A device for predicting the total number of electrons. According to claim 4,
The prediction unit,
After inputting the current total electron number content image into the generator of the prediction model, the image generated by the generator is used as the total electron number content image after the specific time predicted for the current total electron number content ,
A device for predicting the total number of electrons. According to claim 3,
The loss function L ₁ used in training the predictive model is the following relational expression

where G represents the generator, x and G(x) represent input and output by the generator, respectively, and y represents the real image
is expressed as
The loss function L _cGAN for cGAN is the relation

where D represents the discriminator, D(x, y) represents the discriminator's estimate of the probability that the real image is genuine, and D(x, G(x)) represents the probability that the fake image is real Indicates the discriminator's estimate for
is expressed as
The final target G* of the cGAN is the following relational expression

where λ represents the relative weight of L _cGAN loss and L ₁ loss
Expressed as, Total electron number prediction device. According to claim 1,
The learning unit performs learning on the prediction model by dividing the total number of electrons content data of the date belonging to the maximum period of the sun and the total number of electrons content data belonging to the minimum period,
A device for predicting the total number of electrons. According to claim 1,
The specific time is 24 hours,
A device for predicting the total number of electrons.
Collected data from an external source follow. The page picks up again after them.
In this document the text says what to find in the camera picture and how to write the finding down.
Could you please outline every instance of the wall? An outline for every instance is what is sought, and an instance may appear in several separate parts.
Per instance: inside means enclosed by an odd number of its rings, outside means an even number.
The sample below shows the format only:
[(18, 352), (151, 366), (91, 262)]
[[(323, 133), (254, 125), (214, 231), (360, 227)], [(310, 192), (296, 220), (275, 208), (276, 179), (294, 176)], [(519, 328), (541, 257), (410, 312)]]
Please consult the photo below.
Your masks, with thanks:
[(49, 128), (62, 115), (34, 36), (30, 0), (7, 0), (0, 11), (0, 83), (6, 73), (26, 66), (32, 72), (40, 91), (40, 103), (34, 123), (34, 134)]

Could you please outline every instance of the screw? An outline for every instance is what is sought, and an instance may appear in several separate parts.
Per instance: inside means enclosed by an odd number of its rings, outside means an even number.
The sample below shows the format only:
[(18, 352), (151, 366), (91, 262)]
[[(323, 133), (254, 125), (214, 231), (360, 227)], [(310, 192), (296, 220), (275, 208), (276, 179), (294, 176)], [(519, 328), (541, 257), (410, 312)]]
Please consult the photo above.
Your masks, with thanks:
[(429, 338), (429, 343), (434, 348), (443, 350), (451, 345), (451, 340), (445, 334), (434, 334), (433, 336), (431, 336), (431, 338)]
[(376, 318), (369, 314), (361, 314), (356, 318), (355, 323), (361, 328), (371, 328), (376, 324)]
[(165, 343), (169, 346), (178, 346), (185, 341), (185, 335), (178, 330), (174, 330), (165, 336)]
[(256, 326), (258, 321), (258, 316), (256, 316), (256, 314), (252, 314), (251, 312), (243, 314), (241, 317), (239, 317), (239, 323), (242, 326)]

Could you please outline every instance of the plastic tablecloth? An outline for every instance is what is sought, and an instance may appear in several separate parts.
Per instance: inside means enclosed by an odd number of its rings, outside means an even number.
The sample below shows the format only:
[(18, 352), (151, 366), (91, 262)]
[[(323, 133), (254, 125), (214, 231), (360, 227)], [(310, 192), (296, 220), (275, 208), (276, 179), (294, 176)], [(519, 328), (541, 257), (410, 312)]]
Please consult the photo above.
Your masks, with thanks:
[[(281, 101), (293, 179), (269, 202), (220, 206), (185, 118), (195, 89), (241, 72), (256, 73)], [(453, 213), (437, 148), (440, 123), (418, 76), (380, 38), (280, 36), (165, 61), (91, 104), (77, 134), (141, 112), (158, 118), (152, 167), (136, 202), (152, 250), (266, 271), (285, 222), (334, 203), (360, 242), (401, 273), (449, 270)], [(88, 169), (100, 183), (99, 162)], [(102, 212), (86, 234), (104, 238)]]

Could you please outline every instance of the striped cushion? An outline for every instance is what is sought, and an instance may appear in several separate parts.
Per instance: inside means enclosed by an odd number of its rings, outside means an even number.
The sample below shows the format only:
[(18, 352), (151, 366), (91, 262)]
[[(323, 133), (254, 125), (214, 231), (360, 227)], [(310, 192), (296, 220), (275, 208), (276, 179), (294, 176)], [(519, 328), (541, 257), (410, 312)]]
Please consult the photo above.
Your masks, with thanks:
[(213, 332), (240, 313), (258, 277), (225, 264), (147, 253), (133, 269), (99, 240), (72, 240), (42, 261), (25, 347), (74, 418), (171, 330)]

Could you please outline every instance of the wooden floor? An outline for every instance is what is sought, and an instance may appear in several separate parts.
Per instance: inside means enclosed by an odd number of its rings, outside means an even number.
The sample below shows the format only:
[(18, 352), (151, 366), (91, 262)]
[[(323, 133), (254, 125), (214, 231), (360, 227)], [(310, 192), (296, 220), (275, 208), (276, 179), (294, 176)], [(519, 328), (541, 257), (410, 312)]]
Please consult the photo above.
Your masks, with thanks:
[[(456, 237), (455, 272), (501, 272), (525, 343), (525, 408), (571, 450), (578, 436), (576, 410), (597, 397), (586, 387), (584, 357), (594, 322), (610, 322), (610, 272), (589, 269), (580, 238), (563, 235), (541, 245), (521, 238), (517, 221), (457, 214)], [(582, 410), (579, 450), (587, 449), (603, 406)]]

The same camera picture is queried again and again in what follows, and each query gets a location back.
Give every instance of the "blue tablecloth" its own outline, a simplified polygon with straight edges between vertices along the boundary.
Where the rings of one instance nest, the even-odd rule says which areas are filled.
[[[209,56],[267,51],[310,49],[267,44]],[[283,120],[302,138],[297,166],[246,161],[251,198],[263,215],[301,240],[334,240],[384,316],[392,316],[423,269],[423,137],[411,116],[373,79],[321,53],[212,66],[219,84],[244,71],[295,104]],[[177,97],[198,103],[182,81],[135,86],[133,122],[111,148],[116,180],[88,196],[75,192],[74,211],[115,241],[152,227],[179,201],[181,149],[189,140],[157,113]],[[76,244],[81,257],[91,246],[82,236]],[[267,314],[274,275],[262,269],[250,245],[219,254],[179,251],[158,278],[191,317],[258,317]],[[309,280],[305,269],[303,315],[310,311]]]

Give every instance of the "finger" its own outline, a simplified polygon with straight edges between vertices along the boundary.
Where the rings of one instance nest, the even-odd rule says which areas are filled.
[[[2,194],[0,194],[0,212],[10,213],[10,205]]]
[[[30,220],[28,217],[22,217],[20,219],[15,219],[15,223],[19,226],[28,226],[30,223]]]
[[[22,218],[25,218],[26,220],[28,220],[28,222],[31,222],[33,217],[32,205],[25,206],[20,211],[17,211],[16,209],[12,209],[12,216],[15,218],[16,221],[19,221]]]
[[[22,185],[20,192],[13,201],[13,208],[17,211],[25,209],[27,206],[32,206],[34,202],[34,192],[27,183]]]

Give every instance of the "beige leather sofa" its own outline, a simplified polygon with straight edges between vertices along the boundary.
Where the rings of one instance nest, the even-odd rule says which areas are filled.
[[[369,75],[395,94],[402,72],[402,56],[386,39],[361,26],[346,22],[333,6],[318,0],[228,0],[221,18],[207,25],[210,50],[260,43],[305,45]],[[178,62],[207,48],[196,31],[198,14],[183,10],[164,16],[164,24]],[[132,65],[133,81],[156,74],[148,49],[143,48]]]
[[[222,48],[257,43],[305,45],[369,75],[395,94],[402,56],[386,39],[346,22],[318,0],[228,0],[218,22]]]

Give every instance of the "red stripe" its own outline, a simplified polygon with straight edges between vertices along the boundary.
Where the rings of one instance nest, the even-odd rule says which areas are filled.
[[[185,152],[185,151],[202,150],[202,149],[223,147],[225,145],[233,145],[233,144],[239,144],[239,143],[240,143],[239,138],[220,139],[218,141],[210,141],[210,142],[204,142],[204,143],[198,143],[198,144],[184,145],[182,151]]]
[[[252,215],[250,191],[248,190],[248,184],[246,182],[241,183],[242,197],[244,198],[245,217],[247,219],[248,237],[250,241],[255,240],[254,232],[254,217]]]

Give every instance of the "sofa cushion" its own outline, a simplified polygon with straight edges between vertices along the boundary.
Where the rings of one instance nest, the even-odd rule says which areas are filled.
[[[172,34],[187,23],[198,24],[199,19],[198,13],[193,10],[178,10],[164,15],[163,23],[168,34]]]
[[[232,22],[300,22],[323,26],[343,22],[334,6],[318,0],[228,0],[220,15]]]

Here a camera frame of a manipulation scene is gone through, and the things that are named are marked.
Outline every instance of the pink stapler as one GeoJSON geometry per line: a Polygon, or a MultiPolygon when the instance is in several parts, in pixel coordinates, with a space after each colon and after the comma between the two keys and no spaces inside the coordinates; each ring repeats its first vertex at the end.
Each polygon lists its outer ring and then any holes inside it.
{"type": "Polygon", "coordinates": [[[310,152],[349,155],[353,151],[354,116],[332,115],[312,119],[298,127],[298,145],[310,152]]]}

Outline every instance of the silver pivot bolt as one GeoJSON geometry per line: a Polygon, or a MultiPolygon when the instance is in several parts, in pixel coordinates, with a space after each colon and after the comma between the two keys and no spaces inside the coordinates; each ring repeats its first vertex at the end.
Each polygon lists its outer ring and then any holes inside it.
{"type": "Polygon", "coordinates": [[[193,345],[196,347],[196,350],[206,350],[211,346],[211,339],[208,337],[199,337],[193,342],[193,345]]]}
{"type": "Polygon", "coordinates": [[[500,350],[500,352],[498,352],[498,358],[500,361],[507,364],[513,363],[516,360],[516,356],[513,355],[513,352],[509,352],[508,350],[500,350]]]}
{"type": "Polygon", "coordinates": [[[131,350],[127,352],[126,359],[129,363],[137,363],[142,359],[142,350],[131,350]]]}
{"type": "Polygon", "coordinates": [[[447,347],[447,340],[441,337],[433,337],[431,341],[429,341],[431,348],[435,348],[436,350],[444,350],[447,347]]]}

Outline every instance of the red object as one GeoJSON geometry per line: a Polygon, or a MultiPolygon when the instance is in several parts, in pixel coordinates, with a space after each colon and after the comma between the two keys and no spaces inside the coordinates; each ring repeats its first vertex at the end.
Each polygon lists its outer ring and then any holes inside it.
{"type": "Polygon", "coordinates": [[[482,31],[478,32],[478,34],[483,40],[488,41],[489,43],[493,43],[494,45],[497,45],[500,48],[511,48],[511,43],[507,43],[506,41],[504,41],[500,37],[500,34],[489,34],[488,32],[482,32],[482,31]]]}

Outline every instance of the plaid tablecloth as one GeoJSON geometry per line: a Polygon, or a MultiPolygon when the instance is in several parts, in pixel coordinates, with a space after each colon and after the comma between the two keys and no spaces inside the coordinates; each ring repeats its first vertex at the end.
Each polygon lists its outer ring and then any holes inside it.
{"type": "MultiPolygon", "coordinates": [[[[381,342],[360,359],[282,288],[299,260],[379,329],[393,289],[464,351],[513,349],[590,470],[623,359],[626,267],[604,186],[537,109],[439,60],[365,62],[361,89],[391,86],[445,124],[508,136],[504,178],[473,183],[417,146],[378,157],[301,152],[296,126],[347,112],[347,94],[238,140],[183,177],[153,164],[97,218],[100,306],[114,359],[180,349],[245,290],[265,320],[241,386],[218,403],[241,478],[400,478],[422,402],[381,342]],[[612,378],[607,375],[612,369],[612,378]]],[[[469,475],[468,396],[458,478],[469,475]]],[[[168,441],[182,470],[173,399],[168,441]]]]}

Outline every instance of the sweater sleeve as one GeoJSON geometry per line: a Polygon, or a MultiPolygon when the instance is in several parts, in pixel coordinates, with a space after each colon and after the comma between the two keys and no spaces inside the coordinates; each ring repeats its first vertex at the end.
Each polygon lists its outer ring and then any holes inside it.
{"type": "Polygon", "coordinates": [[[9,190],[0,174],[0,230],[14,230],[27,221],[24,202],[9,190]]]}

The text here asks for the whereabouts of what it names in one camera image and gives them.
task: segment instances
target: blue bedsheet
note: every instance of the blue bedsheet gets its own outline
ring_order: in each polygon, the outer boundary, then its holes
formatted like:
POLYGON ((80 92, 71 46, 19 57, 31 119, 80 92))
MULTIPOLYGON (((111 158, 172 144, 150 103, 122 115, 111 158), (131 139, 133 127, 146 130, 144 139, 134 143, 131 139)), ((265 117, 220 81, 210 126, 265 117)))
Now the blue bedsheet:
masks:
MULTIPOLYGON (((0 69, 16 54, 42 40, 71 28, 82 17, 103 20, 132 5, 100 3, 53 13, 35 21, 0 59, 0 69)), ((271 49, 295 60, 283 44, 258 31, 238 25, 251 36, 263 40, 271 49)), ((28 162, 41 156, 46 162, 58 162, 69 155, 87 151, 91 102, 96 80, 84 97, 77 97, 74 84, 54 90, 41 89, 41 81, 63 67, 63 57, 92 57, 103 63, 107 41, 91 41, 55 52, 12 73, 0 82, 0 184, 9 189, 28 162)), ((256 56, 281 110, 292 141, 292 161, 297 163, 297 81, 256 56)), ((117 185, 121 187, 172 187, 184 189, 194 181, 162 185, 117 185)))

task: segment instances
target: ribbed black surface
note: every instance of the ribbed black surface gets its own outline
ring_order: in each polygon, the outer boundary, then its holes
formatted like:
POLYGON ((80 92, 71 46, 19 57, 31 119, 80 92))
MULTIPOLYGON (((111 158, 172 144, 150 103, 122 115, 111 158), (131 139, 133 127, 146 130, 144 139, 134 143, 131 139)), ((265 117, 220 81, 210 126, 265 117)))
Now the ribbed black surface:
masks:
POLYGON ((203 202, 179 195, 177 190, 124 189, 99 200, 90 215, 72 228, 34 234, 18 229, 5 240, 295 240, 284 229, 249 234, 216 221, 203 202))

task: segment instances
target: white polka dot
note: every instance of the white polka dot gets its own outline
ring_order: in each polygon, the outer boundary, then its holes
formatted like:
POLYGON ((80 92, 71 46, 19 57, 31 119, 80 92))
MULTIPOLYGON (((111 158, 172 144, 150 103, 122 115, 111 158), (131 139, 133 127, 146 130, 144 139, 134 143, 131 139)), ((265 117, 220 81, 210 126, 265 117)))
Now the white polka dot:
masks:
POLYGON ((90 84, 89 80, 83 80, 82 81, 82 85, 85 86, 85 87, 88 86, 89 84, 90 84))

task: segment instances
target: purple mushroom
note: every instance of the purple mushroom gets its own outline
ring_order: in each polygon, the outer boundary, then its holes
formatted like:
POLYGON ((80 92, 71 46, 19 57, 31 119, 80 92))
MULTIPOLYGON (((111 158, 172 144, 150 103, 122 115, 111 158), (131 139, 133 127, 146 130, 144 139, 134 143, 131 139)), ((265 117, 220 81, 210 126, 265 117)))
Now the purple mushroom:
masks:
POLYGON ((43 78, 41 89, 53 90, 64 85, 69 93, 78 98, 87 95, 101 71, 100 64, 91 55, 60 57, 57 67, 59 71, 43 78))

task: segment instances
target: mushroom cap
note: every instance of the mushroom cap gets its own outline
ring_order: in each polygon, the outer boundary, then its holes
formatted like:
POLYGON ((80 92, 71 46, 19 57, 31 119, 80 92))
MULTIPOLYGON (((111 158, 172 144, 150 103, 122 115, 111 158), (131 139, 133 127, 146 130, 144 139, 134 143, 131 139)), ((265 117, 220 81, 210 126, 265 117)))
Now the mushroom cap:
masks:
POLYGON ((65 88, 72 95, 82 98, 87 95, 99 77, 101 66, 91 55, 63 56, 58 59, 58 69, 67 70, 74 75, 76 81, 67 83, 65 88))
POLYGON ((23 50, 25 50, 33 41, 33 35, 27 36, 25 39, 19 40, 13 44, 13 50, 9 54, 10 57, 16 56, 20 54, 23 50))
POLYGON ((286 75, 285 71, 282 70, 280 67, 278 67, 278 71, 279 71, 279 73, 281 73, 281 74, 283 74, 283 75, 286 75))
A method in which a total electron number content predicting device predicting a total electron number content after a specific time using a current total electron number content image predicts a total electron number content,
Performing deep learning-based training on a predictive model that predicts a total electron number content image after a specific time from a specific point in time using a total electron number content image in the past to learn the predictive model;
inputting a current total electron number content image and a difference map representing a difference between a total electron number content image from the present to the specific time ago and the current total electron number content image into the prediction model; and
Acquiring an image generated by the predictive model and outputting it as a total electron number content image after the specific time from the present
Including,
In the learning step, among the total electron number content images of the past, the total electron number content image at the specific time point (hereinafter referred to as 'learning image'), the total electron number content image before the specific time from the specific time point, and the By performing conditional generative adversarial network (cGAN)-based learning with a difference map representing the difference between training images and an image of the total number of electrons (hereinafter referred to as 'actual image') after the specific time from the specific point in time as inputs, Creating a predictive model that predicts the total electron number content image after a specific time,
Method for predicting the total number of electrons. delete According to claim 9,
The prediction model is a conditional generative adversarial network (cGAN)-based prediction model, including a generator and a discriminator,
The generator receives the training image and the difference map as inputs and generates a fake image corresponding to the training image,
The discriminator compares the fake image generated by the generator with the real image to determine authenticity, and feeds back the determination result to the generator.
Method for predicting the total number of electrons. According to claim 11,
The learning step is repeated until the discrimination result fed back from the discriminator to the generator indicates that the fake image is real.
Method for predicting the total number of electrons.